Fort Bragg troops find ways to battle stress of combat
Posted October 13, 2011
Bagram, Afghanistan — In a combat environment like Afghanistan, where soldiers are on alert, working long hours and away from their families, stress is inevitable. Military studies show soldiers who see combat are likely to suffer from depression, anxiety or post-traumatic stress disorder when they come home.
Troops with Fort Bragg’s 82nd Combat Aviation Brigade are stationed in Afghanistan for a year. When they feel stressed, they can turn to Brigade Chaplain Maj. Stanton Trotter.
“I find that people’s commitment to God, their connection to the scared, their spirituality, is far deeper in a combat zone than in garrison,” he said.
Trotter's theory holds true for veteran soldiers like Capt. Donald Minchew. He says his family, faith and fellow soldiers help him minimize stress.
“Especially knowing that people have deployed before. They are battle hardened, I guess you could say, drawing strength from each other,” Minchew said.
The 82nd CAB is one of only 12 aviation brigades serving the entire Army, which means they’re called to serve more often. Some troops are on their second or third deployment in five years, with limited time at home.
“It gets pretty stressful out here,” said Sgt. Monica Busanet, who is stationed at Forward Operating Base Salerno, close the Pakistan border.
Busanet is on her second deployment and says she has a routine for relieving stress.
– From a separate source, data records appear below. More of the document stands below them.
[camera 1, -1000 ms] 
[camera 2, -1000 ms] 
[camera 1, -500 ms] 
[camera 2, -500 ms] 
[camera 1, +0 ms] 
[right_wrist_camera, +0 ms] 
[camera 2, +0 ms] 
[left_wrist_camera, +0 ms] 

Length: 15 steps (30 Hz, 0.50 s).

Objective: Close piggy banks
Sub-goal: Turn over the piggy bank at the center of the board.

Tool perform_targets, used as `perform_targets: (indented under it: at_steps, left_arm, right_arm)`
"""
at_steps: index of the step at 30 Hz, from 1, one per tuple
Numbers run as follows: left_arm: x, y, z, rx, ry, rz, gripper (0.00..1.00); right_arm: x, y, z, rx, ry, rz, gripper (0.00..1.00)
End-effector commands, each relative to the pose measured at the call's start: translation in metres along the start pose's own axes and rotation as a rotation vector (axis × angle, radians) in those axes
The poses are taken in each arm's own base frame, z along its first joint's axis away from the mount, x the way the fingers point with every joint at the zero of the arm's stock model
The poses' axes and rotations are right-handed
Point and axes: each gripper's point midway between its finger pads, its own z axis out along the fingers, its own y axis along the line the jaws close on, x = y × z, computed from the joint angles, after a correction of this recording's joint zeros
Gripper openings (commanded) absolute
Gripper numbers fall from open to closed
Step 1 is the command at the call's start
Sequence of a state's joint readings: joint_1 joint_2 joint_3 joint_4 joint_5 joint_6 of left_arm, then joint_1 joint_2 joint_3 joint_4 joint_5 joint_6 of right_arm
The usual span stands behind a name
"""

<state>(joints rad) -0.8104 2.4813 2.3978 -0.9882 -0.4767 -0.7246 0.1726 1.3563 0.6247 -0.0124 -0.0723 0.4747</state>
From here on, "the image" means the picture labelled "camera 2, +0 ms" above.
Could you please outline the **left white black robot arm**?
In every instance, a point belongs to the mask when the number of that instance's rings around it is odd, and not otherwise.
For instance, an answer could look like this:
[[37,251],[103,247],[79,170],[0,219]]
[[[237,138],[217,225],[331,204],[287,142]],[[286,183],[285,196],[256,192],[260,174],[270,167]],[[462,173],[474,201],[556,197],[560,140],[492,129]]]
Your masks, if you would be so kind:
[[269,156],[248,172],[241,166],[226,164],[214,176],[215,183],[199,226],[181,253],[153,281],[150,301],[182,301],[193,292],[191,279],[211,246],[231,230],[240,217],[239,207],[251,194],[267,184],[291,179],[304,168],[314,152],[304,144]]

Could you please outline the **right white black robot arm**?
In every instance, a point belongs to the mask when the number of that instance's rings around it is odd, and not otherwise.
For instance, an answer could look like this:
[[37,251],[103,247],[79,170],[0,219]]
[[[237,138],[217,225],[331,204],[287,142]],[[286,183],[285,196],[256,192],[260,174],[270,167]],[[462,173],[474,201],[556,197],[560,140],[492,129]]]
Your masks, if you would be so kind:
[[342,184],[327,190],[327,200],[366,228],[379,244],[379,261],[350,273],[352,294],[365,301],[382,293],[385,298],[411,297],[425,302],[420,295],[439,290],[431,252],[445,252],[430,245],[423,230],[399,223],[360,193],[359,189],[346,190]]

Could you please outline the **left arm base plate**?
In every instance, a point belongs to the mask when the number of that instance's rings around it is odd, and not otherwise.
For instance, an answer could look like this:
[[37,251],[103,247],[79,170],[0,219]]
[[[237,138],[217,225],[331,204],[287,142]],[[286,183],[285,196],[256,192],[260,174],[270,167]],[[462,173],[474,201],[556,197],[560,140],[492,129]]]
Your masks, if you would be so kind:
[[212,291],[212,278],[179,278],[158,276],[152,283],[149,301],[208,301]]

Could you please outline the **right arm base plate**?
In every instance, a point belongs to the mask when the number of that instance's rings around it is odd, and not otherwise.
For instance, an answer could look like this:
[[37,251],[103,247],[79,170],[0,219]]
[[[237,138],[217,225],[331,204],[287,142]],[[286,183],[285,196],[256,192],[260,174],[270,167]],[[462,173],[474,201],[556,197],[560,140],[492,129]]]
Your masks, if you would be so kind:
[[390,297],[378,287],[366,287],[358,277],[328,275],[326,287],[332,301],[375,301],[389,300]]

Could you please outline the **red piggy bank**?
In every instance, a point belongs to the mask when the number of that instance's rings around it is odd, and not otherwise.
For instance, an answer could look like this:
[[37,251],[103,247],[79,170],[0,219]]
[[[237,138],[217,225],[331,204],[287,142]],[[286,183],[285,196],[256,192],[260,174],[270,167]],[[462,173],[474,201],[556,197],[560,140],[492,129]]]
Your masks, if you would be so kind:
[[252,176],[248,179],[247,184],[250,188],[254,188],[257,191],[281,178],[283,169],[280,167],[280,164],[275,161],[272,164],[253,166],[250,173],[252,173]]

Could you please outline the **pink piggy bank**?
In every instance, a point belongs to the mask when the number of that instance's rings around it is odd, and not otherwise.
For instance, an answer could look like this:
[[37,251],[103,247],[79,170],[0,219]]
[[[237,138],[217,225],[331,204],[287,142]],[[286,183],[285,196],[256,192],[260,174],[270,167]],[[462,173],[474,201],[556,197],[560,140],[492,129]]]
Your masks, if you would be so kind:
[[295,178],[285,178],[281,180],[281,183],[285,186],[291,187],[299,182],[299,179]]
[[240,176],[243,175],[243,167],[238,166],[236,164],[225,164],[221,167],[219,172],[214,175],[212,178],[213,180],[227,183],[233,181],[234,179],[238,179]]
“I work out. I read books. I go on the Internet to see what’s going on and consume myself in work,” she said.
Trotter says, whether a soldier comes to worship service for solace or to him for counseling, it's important that soldiers seek help when needed in the combat zone.
“As a chaplain, you meet people where they are,” he said. “We help them, help their souls, help their peace wherever they are and connect as best we can.”